Jean-Pierre Farandou, ministre du Travail, a exprimé son soutien à l’idée d’implémenter des tests inopinés anti-drogue dans les entreprises, à l’image des mesures récemment instaurées par le Premier ministre Sébastien Lecornu dans les cabinets ministériels. Lors d’une interview accordée à RMC, il a souligné l’importance de la sécurité au travail, notamment pour les postes sensibles tels que ceux de la SNCF, où le personnel ne doit pas être sous l’emprise de substances illicites.
EN BREF
- Jean-Pierre Farandou soutient l’idée de tests anti-drogue dans les entreprises.
- Des tests inopinés sont déjà en place dans les cabinets ministériels.
- La prévention et la santé mentale sont prioritaires dans la lutte contre la drogue au travail.
Farandou a précisé que des règlements intérieurs permettent déjà aux entreprises, notamment celles ayant des emplois à risque, d’imposer des tests. Il a déclaré : « Il y a des possibilités légales qui existent », en faisant référence à la situation actuelle à la SNCF. Concernant les secteurs où les postes ne sont pas considérés comme sensibles, il a ouvert la voie à des discussions avec les partenaires sociaux, précisant que l’objectif est d’envoyer un message clair : il n’y a pas de place pour la drogue dans le monde du travail.
Le ministre a également comparé la situation actuelle à celle de l’alcool au travail, en rappelant que la génération précédente avait dû faire face à de sérieux problèmes liés à l’alcoolisme. « Nous avons réussi à éradiquer ce fléau. Il est essentiel d’adopter la même volonté pour éliminer la drogue du milieu professionnel », a-t-il ajouté.
Concernant les conséquences d’un test positif, Farandou a tempéré son discours en insistant sur l’importance de la prévention. « Il faut d’abord garder un angle de prévention », a-t-il déclaré. Dans le cadre d’un plan de santé au travail qu’il vient de lancer, le ministre souhaite mettre l’accent sur la santé mentale des salariés. Il a précisé qu’il est crucial d’identifier les causes racines des problèmes liés à la consommation de drogue avant d’envisager des mesures plus sévères, telles que le licenciement ou le blâme.

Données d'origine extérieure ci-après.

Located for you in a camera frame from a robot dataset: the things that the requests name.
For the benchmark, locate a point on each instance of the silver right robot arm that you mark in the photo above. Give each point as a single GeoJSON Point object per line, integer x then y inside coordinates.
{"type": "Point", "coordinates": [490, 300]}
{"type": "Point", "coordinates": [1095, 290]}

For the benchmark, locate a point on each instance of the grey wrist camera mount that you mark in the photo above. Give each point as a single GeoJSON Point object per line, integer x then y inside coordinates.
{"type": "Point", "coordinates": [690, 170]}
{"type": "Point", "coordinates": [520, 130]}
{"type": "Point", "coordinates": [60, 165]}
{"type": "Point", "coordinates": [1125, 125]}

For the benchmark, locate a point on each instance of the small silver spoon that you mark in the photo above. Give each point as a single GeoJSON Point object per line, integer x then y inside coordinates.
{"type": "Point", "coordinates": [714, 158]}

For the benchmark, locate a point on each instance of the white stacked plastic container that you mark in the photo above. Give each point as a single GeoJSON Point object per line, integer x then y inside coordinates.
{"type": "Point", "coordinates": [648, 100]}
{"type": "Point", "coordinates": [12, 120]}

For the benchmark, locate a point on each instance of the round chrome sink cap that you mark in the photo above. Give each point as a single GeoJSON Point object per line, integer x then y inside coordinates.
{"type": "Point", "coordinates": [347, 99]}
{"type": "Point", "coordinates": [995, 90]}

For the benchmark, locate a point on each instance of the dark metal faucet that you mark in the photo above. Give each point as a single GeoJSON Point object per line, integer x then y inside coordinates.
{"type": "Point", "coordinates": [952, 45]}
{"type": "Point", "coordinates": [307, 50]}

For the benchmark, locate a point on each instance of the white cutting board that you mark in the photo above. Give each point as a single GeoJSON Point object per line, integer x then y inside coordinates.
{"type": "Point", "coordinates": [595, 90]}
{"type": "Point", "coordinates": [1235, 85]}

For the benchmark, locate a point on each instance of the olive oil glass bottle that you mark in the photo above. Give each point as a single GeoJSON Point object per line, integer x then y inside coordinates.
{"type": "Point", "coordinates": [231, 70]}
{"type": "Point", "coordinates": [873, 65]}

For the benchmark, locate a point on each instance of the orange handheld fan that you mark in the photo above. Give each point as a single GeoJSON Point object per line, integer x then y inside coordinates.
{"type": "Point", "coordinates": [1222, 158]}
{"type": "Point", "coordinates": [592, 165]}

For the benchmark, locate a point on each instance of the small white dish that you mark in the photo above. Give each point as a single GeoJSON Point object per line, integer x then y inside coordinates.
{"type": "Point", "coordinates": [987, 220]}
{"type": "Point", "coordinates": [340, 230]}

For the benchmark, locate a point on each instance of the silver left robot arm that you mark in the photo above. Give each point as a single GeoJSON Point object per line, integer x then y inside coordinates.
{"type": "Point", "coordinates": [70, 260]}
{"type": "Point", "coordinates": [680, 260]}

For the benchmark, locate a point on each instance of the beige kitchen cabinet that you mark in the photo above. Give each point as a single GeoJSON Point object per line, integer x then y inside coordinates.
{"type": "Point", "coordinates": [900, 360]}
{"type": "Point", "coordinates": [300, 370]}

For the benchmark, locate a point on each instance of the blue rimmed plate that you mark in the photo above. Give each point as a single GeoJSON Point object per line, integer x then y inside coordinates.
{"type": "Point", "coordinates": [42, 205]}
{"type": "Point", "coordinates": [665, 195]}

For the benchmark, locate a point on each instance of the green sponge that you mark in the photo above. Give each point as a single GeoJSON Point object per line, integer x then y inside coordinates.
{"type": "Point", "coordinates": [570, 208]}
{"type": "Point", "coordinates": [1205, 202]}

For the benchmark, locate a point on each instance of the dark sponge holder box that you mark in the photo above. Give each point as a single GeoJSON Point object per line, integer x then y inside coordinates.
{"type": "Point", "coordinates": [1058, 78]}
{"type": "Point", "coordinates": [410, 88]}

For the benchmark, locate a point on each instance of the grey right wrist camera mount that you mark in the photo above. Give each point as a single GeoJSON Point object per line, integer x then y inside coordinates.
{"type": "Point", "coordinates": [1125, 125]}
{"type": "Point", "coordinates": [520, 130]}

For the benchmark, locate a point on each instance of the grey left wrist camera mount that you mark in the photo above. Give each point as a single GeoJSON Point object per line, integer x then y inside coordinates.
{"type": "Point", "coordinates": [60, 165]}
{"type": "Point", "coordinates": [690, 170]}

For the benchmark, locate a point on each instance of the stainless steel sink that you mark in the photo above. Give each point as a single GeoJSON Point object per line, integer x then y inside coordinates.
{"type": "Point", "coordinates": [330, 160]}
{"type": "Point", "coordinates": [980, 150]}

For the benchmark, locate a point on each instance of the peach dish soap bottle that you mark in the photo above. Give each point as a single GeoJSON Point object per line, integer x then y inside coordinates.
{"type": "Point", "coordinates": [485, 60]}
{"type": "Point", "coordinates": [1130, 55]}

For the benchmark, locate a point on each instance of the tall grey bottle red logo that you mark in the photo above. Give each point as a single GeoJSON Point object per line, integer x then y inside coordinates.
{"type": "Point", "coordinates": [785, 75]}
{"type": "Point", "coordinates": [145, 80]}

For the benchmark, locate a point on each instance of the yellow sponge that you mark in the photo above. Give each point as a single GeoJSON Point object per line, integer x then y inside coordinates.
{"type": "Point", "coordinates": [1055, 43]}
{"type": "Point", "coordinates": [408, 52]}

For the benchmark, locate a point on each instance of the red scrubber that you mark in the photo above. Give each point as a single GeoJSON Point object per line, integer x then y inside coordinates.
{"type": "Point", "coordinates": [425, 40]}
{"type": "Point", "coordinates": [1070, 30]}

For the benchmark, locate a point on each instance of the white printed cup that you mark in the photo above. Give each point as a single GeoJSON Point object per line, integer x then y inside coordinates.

La question des sanctions pour les salariés dont les tests salivaires s’avéreraient positifs reste ouverte. Le ministre a souligné l’importance de traiter les problèmes sous-jacents et d’apporter une aide aux individus concernés avant toute mesure disciplinaire. « Regardons pourquoi d’abord et traitons d’abord cette partie-là », a-t-il indiqué.
La circulaire émise par le Premier ministre, qui a été divulguée par des sources officielles, stipule que les ministres doivent mettre en place des dépistages inopinés et obligatoires dans leurs équipes, touchant aussi bien les hauts fonctionnaires que les agents ayant accès à des informations sensibles. Cette initiative vise à promouvoir l’exemplarité et à garantir que l’État respecte les mêmes standards qu’il prône dans sa lutte contre le narcotrafic et ses effets sur la société.
Maud Bregeon, porte-parole du gouvernement, a également souligné l’importance de cette démarche, en affirmant que « le Premier ministre a fait lui-même ces tests, et il est normal que ceux au plus haut niveau de l’État montrent l’exemple ». Si un résultat positif est obtenu, les ministres auront la possibilité d’évaluer les conséquences disciplinaires et d’orienter les personnes concernées vers des structures de soins adaptées.
La question de l’éradication de la drogue au travail est désormais sur la table, et les discussions autour de la mise en place de tests généralisés pourraient se multiplier dans les mois à venir, alors que le gouvernement cherche à renforcer ses efforts en matière de sécurité et de santé au travail.